今日彼と一緒にいる理由は彼から茶会をしないかと誘われたから。
「え?」
「そーういうとこ! 何回も言わせるとかさぁー、センスなさすぎ。こんな簡単な文章も一回で理解できないとか、ちょっと脳やらかしてるよなぁー」
いやいや、いきなりそんな失礼なことを言われたら誰だって困惑するだろう。
脳やらかしてる、とか、敢えてそういう表現を使うところもいやらしい。
「君はまぁさぁー、中くらいには可愛いからまぁいいかーって思ってたけど、さ。やっぱ無理だわ。容姿はまぁぎりせーふでもなぁー、その内容の脳じゃ脳がきついわ。

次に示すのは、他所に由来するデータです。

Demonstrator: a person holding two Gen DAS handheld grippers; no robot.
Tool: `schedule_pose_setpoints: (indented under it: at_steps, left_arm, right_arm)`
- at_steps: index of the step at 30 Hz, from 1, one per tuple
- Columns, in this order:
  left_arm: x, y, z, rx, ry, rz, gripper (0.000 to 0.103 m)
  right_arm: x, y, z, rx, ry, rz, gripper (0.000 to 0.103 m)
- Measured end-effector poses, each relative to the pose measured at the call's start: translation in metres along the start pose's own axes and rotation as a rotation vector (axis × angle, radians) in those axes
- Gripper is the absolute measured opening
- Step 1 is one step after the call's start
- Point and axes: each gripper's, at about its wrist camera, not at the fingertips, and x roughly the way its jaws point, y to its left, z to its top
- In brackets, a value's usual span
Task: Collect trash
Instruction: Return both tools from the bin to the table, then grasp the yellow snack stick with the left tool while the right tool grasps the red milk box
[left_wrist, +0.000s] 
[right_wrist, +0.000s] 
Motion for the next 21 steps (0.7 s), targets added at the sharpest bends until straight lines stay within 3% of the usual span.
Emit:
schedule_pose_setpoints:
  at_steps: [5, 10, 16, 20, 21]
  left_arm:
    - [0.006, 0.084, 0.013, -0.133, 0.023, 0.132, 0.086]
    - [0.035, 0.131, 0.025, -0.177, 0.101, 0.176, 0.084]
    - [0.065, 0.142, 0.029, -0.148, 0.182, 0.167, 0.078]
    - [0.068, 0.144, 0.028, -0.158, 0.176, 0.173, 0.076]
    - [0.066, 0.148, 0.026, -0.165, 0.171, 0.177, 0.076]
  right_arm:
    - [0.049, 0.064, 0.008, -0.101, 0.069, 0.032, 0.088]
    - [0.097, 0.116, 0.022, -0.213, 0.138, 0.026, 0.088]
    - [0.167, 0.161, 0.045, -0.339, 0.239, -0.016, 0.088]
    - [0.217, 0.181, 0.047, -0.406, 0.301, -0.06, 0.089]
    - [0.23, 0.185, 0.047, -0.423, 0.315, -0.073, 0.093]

やっぱさぁー、俺の相手なら、もっと聡明の極みでないとなぁー」
言ってから、彼は手にしていたティーカップを急に投げつけてきた。
お茶がかかった。
服に赤茶のしみができる。
「婚約、破棄な」
いきなりお茶をかけられたうえ、婚約破棄を告げられた。
どうして? どうしてこんなことをされなくてはならないの? ……とても理解できない。こちらは何もしていないのに、彼を貶めるようなことはしていないのに、ただ一緒に茶会をしようという話に乗っただけだったのに。なのになぜ? どうして、散々悪口をかけられて、さらに茶までかけられなくてはならないの? しかも、お茶だって茶葉を使っているのだから、まともな理由がないなら大事に飲まなくてはならないというものではないのか? どうして、せっかくのお茶を、他者にかけるために消費するの?
「はよ消えろや」
◆
その後、エルベは、激怒した私の父の知り合いによって拘束された。
我が父には警備隊の知り合いが多くいる。
それゆえ人一人を拘束するくらいどうということはない、容易いことなのだ。
拘束された彼は「俺は何もしてねぇ!」とか「何もしてねーただの一般人を拘束とかいかれてやがる!」とか「あぼるるねるれおろろすとれすとれれろのめろろくろあぼるるる」とか大声でわめいていたそうだが、警備隊員に噛み付こうとして歯を折られた後、処刑されたそうだ。
申し訳ないけれど――可哀想とは思わなかった。
◆
こうしてエルベの最期を見届けた私は、それから数年実家の庭で趣味がてら作物を育てた後に、領地持ちの家の子息である青年と結婚した。
彼は野菜好きだったので、いつも、何の文句も言わずに私が育てた野菜を美味しい美味しいと喜んで食べてくれる。